Ils sont quarante-huit et manifestent contre André Vingt-Trois. Près de l'Assemblée nationale, ils tournent en rond, munis de pancartes en faveur du mariage homosexuel. «André Vingt-Trois, occupe-toi de ton culte» est leur slogan. Une militante qui tient à son anonymat explique: «Nous sommes très en colère parce qu'il s'oppose à nos droits.»«Il» étant l'archevêque de Paris. Avec cinq autres responsables religieux, il était invité, jeudi, par la commission des lois de l'Assemblée nationale pour dire pourquoi juifs, chrétiens, musulmans s'opposent au projet de loi pour le mariage gay. Travail démocratique que cette jeune femme va toutefois jusqu'à récuser: «L'Assemblée nationale n'a pas à écouter André Vingt-Trois!» [la bougresse]

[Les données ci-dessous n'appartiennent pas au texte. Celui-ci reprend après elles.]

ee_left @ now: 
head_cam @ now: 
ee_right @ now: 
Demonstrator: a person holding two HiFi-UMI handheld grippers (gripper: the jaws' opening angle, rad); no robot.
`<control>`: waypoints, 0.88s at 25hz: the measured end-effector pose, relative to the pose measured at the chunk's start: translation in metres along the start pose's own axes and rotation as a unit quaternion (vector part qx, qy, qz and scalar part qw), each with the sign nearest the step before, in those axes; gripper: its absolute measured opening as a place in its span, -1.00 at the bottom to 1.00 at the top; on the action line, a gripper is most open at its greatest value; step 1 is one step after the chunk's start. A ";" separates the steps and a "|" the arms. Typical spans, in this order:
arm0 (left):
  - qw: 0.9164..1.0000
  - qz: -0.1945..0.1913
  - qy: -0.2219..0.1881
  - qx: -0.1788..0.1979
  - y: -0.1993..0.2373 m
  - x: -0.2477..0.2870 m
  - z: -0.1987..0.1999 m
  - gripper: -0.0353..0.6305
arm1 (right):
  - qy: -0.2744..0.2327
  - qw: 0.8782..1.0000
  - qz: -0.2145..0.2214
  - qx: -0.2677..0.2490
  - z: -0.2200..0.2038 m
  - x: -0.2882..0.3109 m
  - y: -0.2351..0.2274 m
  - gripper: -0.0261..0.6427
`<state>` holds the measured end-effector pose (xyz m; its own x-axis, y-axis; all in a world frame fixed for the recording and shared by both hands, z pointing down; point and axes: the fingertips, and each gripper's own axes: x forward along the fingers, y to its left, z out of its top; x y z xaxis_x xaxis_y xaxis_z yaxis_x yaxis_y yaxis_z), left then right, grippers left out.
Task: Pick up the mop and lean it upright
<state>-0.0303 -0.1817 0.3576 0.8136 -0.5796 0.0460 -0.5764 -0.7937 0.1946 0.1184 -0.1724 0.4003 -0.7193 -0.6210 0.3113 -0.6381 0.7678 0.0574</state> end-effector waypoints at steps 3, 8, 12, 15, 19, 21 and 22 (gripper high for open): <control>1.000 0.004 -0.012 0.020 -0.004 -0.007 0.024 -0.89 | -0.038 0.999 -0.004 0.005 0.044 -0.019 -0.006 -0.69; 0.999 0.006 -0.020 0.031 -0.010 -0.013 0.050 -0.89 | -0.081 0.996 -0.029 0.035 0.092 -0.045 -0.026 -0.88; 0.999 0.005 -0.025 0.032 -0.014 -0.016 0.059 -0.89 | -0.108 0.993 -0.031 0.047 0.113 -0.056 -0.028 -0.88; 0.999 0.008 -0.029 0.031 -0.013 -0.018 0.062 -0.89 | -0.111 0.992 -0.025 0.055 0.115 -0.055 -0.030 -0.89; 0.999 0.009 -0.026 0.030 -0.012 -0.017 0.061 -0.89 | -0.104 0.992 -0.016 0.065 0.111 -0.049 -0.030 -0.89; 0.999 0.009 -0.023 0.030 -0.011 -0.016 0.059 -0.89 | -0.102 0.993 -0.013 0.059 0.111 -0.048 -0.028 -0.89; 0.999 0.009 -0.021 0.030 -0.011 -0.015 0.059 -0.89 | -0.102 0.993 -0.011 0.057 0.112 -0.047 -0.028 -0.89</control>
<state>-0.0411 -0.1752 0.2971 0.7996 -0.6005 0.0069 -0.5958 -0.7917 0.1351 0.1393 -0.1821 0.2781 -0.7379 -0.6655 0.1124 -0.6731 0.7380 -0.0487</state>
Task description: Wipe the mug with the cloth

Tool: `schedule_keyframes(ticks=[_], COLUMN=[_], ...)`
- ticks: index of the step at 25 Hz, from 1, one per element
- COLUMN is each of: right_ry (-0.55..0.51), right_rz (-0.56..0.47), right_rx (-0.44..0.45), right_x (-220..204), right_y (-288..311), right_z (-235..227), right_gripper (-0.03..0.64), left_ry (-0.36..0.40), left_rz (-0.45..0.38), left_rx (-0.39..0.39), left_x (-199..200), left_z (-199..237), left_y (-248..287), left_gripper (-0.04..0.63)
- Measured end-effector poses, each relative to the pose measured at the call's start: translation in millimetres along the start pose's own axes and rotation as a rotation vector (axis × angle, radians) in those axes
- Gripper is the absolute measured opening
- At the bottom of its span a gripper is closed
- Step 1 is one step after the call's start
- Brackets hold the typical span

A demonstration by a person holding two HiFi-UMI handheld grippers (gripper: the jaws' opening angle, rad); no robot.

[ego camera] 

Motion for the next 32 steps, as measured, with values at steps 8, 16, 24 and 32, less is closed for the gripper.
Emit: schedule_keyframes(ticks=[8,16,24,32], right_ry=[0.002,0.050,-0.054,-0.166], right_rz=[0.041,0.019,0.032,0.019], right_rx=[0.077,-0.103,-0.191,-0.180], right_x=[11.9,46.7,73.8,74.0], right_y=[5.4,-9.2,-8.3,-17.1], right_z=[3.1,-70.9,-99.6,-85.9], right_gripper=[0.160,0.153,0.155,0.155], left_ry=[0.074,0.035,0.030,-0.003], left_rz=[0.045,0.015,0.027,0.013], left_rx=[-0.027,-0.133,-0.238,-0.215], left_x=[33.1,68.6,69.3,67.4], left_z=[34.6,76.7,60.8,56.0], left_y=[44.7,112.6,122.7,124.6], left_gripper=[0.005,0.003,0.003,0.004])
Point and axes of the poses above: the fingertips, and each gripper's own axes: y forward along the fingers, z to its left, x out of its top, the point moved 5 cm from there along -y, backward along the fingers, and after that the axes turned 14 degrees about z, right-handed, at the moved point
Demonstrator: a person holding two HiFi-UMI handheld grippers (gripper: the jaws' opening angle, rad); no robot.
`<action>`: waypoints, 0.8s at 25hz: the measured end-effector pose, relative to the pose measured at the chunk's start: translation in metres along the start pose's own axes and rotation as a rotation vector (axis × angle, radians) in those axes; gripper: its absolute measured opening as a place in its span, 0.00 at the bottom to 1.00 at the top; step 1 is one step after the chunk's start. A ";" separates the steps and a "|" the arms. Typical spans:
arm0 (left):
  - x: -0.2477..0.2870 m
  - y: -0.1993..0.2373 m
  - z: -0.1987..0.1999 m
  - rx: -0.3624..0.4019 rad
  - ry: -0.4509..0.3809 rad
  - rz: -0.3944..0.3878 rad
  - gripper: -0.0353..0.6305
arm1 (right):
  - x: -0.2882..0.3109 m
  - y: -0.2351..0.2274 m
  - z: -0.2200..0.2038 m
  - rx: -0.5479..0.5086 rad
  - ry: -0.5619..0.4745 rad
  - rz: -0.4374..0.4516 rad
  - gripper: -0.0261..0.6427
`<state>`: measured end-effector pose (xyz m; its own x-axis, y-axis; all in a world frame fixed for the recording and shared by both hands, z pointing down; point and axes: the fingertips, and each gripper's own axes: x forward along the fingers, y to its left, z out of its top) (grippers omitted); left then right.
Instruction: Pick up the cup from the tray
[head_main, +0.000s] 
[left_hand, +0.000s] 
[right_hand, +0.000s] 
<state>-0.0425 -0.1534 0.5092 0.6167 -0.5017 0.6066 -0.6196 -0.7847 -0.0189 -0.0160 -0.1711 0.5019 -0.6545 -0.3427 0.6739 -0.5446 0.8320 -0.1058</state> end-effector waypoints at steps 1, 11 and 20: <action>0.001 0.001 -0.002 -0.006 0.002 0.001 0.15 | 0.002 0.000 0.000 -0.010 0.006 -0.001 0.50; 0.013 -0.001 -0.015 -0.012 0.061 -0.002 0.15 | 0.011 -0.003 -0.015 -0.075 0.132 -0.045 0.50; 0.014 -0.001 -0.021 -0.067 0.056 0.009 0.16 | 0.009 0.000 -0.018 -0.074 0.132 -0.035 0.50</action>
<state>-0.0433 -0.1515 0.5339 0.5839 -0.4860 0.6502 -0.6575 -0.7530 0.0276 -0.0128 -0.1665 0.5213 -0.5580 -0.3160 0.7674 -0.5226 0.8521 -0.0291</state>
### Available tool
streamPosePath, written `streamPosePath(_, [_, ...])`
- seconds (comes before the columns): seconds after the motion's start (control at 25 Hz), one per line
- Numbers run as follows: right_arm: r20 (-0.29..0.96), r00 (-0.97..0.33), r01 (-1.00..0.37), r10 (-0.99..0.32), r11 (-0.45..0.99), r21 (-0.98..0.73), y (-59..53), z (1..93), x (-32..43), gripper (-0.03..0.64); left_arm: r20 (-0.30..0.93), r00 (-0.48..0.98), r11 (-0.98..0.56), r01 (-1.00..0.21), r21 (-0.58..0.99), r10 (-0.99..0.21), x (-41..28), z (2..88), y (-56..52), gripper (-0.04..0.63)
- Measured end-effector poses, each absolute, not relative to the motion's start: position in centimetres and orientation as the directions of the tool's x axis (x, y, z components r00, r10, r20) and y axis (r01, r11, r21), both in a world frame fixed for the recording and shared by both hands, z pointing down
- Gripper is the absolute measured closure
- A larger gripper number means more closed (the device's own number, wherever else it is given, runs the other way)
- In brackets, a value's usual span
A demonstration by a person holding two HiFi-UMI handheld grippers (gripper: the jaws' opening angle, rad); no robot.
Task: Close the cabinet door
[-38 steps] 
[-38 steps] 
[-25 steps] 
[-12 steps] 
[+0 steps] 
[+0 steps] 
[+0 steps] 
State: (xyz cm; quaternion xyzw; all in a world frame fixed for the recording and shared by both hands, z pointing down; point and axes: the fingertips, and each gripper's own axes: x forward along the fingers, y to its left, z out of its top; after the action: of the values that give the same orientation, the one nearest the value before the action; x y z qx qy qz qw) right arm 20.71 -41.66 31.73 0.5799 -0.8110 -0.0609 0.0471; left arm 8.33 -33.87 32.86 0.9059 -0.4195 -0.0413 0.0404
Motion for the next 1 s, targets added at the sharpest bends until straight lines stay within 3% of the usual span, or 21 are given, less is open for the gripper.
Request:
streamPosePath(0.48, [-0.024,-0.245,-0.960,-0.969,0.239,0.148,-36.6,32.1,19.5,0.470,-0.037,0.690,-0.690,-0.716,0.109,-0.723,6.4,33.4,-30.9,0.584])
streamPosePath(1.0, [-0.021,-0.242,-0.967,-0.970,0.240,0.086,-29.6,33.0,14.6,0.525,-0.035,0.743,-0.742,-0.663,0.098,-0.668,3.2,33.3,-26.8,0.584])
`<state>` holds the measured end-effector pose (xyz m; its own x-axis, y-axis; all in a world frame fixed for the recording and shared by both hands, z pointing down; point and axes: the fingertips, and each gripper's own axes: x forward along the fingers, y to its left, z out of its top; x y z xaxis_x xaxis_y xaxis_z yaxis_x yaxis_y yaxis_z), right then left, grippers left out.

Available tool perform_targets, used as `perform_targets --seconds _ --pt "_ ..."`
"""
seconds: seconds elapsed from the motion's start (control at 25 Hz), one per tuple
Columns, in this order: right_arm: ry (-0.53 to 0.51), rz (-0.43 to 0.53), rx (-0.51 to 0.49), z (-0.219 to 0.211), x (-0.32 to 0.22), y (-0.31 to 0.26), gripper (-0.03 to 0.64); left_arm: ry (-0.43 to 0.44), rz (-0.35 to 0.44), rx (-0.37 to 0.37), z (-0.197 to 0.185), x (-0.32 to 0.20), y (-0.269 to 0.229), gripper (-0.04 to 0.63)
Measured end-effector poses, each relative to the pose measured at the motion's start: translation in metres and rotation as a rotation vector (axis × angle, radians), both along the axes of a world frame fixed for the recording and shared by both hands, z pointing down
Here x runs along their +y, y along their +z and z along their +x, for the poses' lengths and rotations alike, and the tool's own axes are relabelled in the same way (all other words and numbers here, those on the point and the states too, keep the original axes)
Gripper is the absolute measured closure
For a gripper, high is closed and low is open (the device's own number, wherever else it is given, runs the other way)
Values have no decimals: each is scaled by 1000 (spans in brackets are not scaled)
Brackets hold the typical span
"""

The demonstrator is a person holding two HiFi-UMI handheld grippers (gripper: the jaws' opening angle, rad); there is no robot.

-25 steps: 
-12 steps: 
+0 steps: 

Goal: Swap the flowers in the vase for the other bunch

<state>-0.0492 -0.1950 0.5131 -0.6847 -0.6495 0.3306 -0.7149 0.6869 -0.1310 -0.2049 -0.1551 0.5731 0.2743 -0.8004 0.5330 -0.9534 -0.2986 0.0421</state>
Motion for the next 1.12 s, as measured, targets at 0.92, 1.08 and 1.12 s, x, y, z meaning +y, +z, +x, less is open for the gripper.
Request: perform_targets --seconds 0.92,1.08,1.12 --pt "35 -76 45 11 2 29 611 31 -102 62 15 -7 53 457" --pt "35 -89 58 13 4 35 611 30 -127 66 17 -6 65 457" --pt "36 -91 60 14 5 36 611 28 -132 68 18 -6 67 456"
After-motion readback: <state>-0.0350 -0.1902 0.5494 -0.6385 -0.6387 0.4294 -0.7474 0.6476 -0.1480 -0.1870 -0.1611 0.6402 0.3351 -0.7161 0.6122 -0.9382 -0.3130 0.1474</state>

Dans la salle Lamartine, chacun des religieux dispose de dix minutes pour s'exprimer. Dans l'heure qui reste, le rapporteur de la loi, Erwann Binet (SRC-groupe socialiste républicain et citoyen), lance des questions et donne la parole aux douze parlementaires présents (lui compris: neuf SRC, un RRDP (radicaux de gauche), un écologiste, deux UMP, Xavier Breton et Éric Woerth). Cinq s'exprimeront longuement, essentiellement sur la notion d'égalité et de non-discrimination pour les homosexuels. Il restera donc moins de quatre minutes par religieux pour répondre aux objections. Ce qui irrite le pasteur Claude Baty, président de la Fédération protestante de France, qui appelle alors ses interlocuteurs politiques à un «débat sérieux»: «vous posez une masse de questions: avoir trois minutes pour répondre, c'est frustrant», lance-t-il. Et de critiquer la forme de cette réunion: «nous voyons ici à quoi mène un dialogue fait dans l'urgence. Il faut maintenant nous dépêcher de débattre!» Et conclut: «Trop pressé d'aller à la solution, on risque de ne pas écouter l'autre.»
«Globalement vous êtes des lobbys»
La solution, elle, semble déjà acquise pour les députés de gauche présents qui sont d'ailleurs les seuls à s'exprimer. L'Assemblée va voter cette loi, cela ne fait pas l'ombre d'un doute pour eux. Les religions qui auront pu tout de même redire les raisons de leur opposition n'ont d'ailleurs pas grand-chose à apporter car le «débat» se joue pendant cette seule séance. Le plus virulent sur ce thème étant Alain Touret (RRDP): «Globalement vous êtes des lobbys», lance-t-il, attaquant directement l'Église catholique: «Vous appuyez votre pouvoir sur l'institution du mariage (…) mais à part quelques exceptions vous vous êtes pratiquement trompés à chaque fois (…). La fracture entre vous autres et l'opinion est totale.» Curieusement toutefois, et comme la plupart de ses collègues, il insiste et conclut son propos sur la nécessité de tenir le débat à l'Assemblée et surtout pas dans la rue. Comme si la majorité avait peur d'une forte mobilisation pour la manifestation nationale du 13 janvier prochain: «Vous lancez vos troupes, vos évêques, jette-t-il à un cardinal Vingt-Trois impassible, vos catholiques s'il en reste» mais «restez plutôt sur le plan philosophique» et «laissez aux élus la responsabilité de décider!» Ce qui fera réagir le grand rabbin, Gilles Bernheim. Ces interventions religieuses, argumente-t-il, sont tout, sauf «un front des religions». «Jamais, ajoute-t-il, je récuserai le droit pour un couple homosexuel d'avoir des enfants» mais comment peut-on «imposer son désir d'enfant sur l'avenir même de cet enfant ? Droit et devoir sont ici remis en question. Et le mot mariage est dévoyé.»